Problem statement
All of the data must be written out verbatim, with pictures excluded.

Data extract
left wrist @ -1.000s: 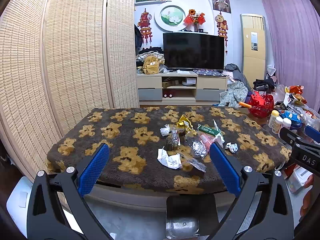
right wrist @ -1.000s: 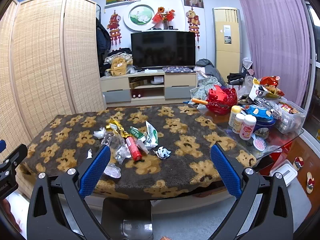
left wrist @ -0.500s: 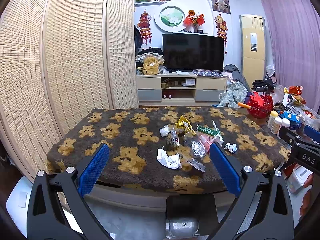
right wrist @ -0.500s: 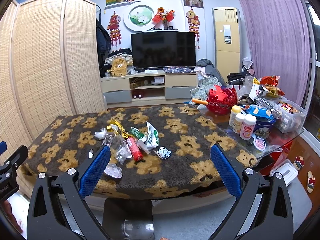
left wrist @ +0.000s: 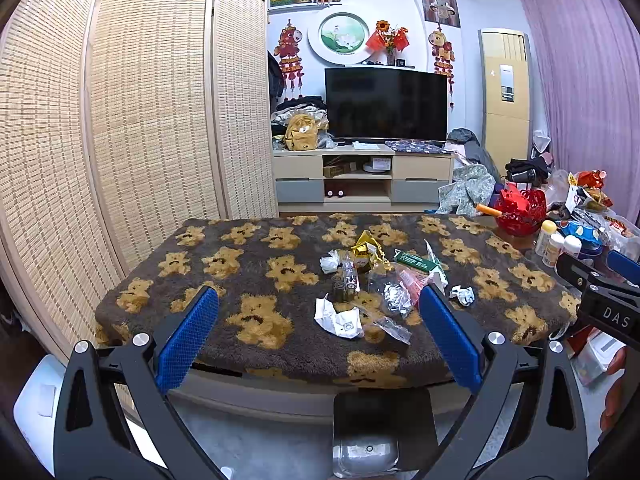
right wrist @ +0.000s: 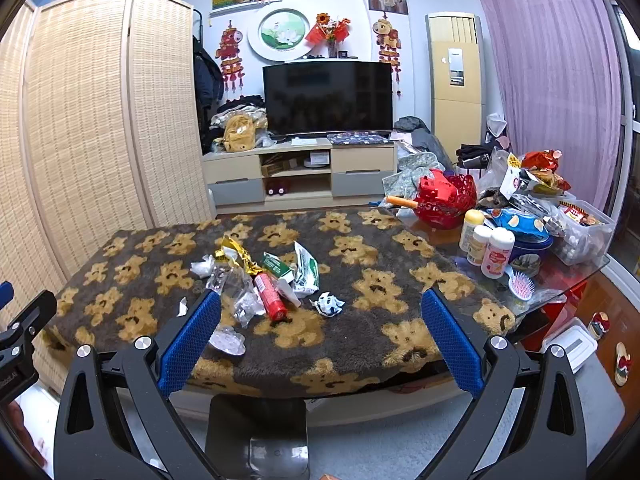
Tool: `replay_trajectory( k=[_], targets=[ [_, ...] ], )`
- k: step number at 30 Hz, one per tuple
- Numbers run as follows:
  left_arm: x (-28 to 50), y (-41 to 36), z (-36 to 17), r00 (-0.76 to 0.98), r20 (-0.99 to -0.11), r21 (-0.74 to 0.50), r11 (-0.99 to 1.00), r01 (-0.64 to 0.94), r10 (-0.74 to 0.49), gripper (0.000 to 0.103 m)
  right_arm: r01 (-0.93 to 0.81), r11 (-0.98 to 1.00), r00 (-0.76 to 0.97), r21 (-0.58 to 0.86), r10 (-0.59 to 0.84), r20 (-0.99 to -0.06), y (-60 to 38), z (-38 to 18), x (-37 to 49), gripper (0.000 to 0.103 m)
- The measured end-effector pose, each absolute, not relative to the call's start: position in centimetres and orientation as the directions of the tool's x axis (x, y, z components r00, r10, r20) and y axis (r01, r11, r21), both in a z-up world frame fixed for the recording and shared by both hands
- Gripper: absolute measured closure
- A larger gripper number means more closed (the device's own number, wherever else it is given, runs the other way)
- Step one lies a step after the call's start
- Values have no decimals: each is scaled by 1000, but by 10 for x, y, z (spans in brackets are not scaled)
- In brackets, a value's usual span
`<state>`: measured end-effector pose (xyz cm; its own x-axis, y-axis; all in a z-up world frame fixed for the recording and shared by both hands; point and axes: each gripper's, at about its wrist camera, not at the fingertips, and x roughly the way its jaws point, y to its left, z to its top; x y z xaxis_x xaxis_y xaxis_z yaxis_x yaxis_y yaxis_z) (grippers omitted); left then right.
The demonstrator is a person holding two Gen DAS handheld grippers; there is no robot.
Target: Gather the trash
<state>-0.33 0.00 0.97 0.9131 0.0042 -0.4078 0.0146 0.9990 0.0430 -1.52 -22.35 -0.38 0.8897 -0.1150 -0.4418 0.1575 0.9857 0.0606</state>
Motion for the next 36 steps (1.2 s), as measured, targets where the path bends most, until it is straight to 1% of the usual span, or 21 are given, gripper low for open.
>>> replay_trajectory(
  k=[23, 27, 31, 36],
  targets=[
    [-7, 6, 15, 913, -408, 42, 999, 6, 12, 8, 159, 985, 887, 64, -114, -447, -224, -8, -12, 3],
    [-4, 14, 14, 914, -406, 37, 999, -9, 23, 8, 151, 983, 888, 106, -87, -451, -230, -15, -5, 3],
    [8, 14, 5, 906, -422, 50, 998, -22, 41, 8, 140, 980, 886, 142, -60, -460, -235, -18, 2, 3],
    [24, 15, -11, 889, -456, 59, 998, -17, 42, 8, 131, 977, 861, 168, -28, -508, -240, -35, 19, 3]
  ],
)
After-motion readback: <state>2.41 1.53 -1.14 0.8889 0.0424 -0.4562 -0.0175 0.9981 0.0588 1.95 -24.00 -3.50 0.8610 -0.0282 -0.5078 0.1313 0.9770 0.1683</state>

Result
left wrist @ -1.000s: 
right wrist @ -1.000s: 
left wrist @ -0.500s: 
right wrist @ -0.500s: 
left wrist @ +0.000s: 
right wrist @ +0.000s: 
Tool: `replay_trajectory( k=[_], targets=[ [_, ...] ], )`
- k: step number at 30 Hz, one per tuple
- Numbers run as follows:
  left_arm: x (-28 to 50), y (-41 to 36), z (-36 to 17), r00 (-0.76 to 0.98), r20 (-0.99 to -0.11), r21 (-0.74 to 0.50), r11 (-0.99 to 1.00), r01 (-0.64 to 0.94), r10 (-0.74 to 0.49), gripper (0.000 to 0.103 m)
  right_arm: r01 (-0.93 to 0.81), r11 (-0.98 to 1.00), r00 (-0.76 to 0.97), r21 (-0.58 to 0.86), r10 (-0.59 to 0.84), r20 (-0.99 to -0.06), y (-60 to 38), z (-38 to 18), x (-37 to 49), gripper (0.000 to 0.103 m)
- The measured end-effector pose, each absolute, not relative to the call's start: position in centimetres and orientation as the directions of the tool's x axis (x, y, z components r00, r10, r20) and y axis (r01, r11, r21), both in a z-up world frame fixed for the recording and shared by both hands
- Gripper: absolute measured closure
- A larger gripper number means more closed (the device's own number, wherever else it is given, runs the other way)
- Step one lies a step after the call's start
- Values have no decimals: each is scaled by 1000, but by 10 for x, y, z (spans in brackets are not scaled)
- In brackets, a value's usual span
`<state>`: measured end-effector pose (xyz cm; its own x-axis, y-axis; all in a z-up world frame fixed for the recording and shared by both hands; point and axes: each gripper's, at about its wrist camera, not at the fingertips, and x roughly the way its jaws point, y to its left, z to its top; x y z xaxis_x xaxis_y xaxis_z yaxis_x yaxis_y yaxis_z) (grippers omitted); left then right.
The demonstrator is a person holding two Gen DAS handheld grippers; there is no robot.
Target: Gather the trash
<state>-0.33 0.00 0.97 0.9131 0.0042 -0.4078 0.0146 0.9990 0.0430 -1.52 -22.35 -0.38 0.8897 -0.1150 -0.4418 0.1575 0.9857 0.0606</state>
Motion for the next 36 steps (1.2 s), as measured, targets where the path bends most, until it is straight to 1% of the usual span, or 21 are given, gripper low for open.
>>> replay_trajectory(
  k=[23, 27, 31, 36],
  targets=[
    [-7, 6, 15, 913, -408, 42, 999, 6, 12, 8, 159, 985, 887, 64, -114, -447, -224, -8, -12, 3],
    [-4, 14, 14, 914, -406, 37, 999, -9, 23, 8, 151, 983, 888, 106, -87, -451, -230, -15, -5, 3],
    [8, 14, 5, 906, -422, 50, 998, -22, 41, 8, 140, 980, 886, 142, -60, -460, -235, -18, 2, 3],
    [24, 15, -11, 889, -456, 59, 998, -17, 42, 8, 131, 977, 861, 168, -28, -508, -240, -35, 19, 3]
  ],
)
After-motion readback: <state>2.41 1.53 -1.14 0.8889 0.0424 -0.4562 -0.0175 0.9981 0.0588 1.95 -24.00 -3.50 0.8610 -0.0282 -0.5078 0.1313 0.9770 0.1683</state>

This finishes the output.